Gain control over your hormonal health

Answering Q&A: Birth control, menopause and magnesium

hormone balance

Today, we are addressing the important questions from our Hormone University community! We receive really great questions and always love answering them! So if you have any, please be sure to send them to us!

 

How much magnesium should we take?

Magnesium has numerous benefits for  our body. For taking magnesium in through your diet, a man is recommended to intake around 400-420 mg of magnesium per day. For a woman, the recommended amount is around 310-320 mg of magnesium. It is further recommended that women who are pregnant should consume more magnesium than those who are not pregnant. If you are considering taking a magnesium supplement, the most that any adult should take in through this is 350 mg. These amounts are according to the National Institutes of Health’s Office of Dietary Supplements.

 

Are migraines after menopause associated with changes in our hormones?


The frequency and severity of migraines can increase in the period of time leading up to menopause (perimenopause), during and after menopause.
The reason for the potential increase in migraines is due to the decreasing levels of estrogen in the body. Some studies have shown that 45% of women experienced worse migraines during menopause.
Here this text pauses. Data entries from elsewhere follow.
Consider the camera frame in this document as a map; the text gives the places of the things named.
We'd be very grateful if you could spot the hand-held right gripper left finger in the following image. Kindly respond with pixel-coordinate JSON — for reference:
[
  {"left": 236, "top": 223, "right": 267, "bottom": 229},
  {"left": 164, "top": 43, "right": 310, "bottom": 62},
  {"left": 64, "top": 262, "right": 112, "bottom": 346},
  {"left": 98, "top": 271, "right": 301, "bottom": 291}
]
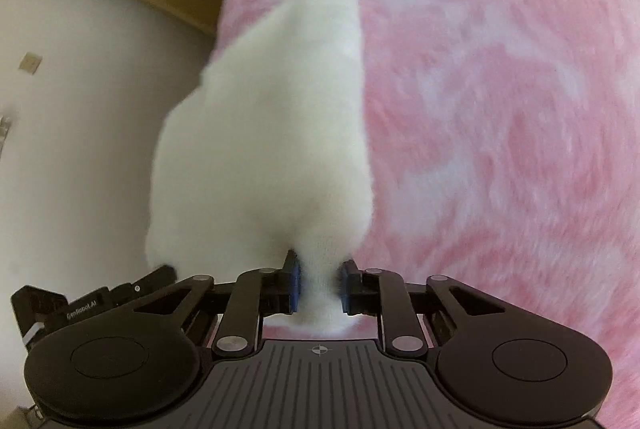
[{"left": 135, "top": 250, "right": 304, "bottom": 358}]

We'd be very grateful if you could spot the pink floral blanket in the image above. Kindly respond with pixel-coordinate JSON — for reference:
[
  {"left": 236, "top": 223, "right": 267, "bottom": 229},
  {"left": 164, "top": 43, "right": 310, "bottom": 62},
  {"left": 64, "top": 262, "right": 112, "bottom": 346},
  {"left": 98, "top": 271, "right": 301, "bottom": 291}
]
[{"left": 210, "top": 0, "right": 640, "bottom": 429}]

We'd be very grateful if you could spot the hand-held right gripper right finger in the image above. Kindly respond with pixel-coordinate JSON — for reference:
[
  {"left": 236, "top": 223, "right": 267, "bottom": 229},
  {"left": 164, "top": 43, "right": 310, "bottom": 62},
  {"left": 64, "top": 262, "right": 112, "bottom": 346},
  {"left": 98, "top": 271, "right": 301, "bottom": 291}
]
[{"left": 341, "top": 260, "right": 506, "bottom": 356}]

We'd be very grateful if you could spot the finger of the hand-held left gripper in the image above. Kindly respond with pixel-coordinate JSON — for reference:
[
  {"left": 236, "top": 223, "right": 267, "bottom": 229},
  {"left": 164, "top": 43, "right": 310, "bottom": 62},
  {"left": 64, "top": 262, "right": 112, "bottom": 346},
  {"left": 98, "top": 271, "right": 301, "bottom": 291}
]
[{"left": 110, "top": 265, "right": 178, "bottom": 305}]

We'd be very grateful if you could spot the cream fluffy garment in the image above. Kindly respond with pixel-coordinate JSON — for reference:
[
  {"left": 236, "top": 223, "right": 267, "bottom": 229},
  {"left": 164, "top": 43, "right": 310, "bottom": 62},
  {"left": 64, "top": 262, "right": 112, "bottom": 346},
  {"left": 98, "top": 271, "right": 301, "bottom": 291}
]
[{"left": 144, "top": 0, "right": 376, "bottom": 340}]

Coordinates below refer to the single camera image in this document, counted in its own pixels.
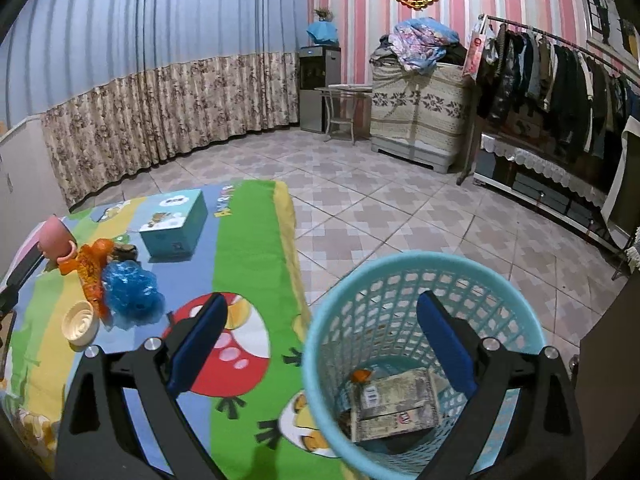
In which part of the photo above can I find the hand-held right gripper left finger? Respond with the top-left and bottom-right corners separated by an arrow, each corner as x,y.
54,292 -> 230,480

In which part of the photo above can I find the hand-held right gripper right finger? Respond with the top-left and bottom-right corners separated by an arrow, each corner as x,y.
416,290 -> 587,480

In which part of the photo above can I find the grey patterned packet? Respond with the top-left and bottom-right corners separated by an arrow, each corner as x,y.
350,367 -> 443,443

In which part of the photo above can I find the teal plastic mesh basket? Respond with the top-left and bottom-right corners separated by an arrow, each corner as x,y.
302,250 -> 548,478

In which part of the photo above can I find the blue plastic bag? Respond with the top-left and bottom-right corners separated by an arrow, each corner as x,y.
101,260 -> 166,331

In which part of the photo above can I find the cartoon bird play mat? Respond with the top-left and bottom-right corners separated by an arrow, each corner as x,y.
0,179 -> 351,480

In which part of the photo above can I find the cream round lid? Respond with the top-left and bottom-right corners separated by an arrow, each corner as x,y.
61,300 -> 101,346

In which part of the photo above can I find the teal cardboard box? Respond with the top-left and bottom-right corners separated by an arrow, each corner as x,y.
138,189 -> 209,261

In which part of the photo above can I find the orange snack bag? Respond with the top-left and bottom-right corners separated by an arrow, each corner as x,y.
59,237 -> 113,321

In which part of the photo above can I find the dark wooden furniture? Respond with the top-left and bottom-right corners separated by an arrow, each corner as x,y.
570,280 -> 640,480

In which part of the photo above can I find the pink plastic toy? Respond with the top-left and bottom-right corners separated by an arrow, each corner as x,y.
39,214 -> 77,265

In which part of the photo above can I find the low cabinet with lace cloth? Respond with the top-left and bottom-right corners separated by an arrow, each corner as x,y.
472,132 -> 631,256

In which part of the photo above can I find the black phone case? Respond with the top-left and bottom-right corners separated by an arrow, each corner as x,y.
0,242 -> 46,313

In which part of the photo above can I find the white framed board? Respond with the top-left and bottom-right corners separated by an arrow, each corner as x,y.
600,116 -> 640,251

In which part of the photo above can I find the white cabinet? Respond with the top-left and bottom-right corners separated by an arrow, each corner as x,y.
0,120 -> 68,281

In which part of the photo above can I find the cabinet with patterned cloth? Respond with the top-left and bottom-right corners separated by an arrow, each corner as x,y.
370,60 -> 473,175

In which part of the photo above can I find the small metal stool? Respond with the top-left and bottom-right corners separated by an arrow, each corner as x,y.
315,84 -> 373,143

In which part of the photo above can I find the grey water dispenser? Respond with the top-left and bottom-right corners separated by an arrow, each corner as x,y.
299,45 -> 342,134

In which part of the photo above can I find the row of hanging clothes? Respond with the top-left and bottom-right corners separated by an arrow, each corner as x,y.
475,27 -> 640,171

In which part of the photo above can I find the blue floral curtain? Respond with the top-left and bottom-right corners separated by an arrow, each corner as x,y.
0,0 -> 313,211

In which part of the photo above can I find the red hanging bag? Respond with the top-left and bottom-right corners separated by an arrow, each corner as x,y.
462,22 -> 488,81

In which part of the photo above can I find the pile of bedding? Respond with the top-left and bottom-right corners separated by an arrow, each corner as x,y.
370,17 -> 468,72

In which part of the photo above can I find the metal clothes rack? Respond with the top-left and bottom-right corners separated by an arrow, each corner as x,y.
457,14 -> 640,186

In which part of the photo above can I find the blue bottle cover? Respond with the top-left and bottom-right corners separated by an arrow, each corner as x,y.
306,21 -> 338,47

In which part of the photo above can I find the window wall poster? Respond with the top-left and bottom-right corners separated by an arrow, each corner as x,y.
575,0 -> 640,66

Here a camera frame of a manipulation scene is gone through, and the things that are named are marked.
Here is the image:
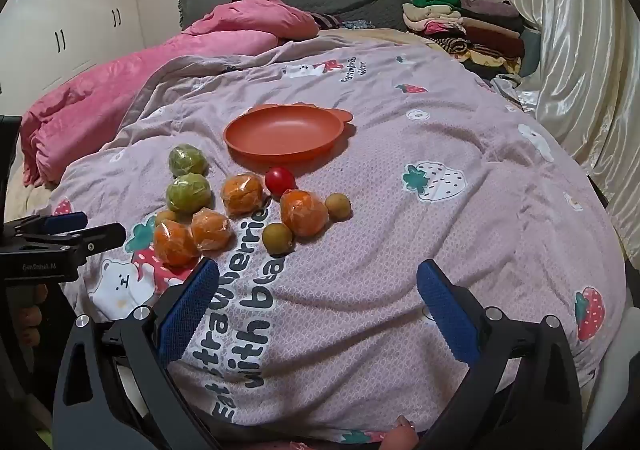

There are a few useful tips and habits that can help you  to manage migraines. These include turning off any bright lights, getting good sleep and minimising distractions. There are also certain foods that are thought to trigger migraines, so it can be useful to understand your own triggers. Some common foods associated with migraines include cheese, chocolate and alcohol. Exercising and finding ways to manage stress can be important in mitigating migraines. Also, caffeine in small amounts can help alleviate migraines, therefore drinking caffeine in moderation can help.

 

Can stopping taking the birth control pill affect your mental health?


Taking any form of birth control changes the composition of hormones in our bodies, and stopping taking birth control also
affects our hormones and has potential side effects. Some people may experience mood swings and depression once they stop taking the birth control pill as our hormone levels are adjusting. Some anxiety that may also come with coming off the birth control pill is anxiety about unplanned pregnancies.

If you find your mental health being affected after coming off birth control, consider finding new habits to try and calm your mind, such as meditation or yoga. It is also important to speak with your doctor about the experiences you are having as an effect of stopping birth control.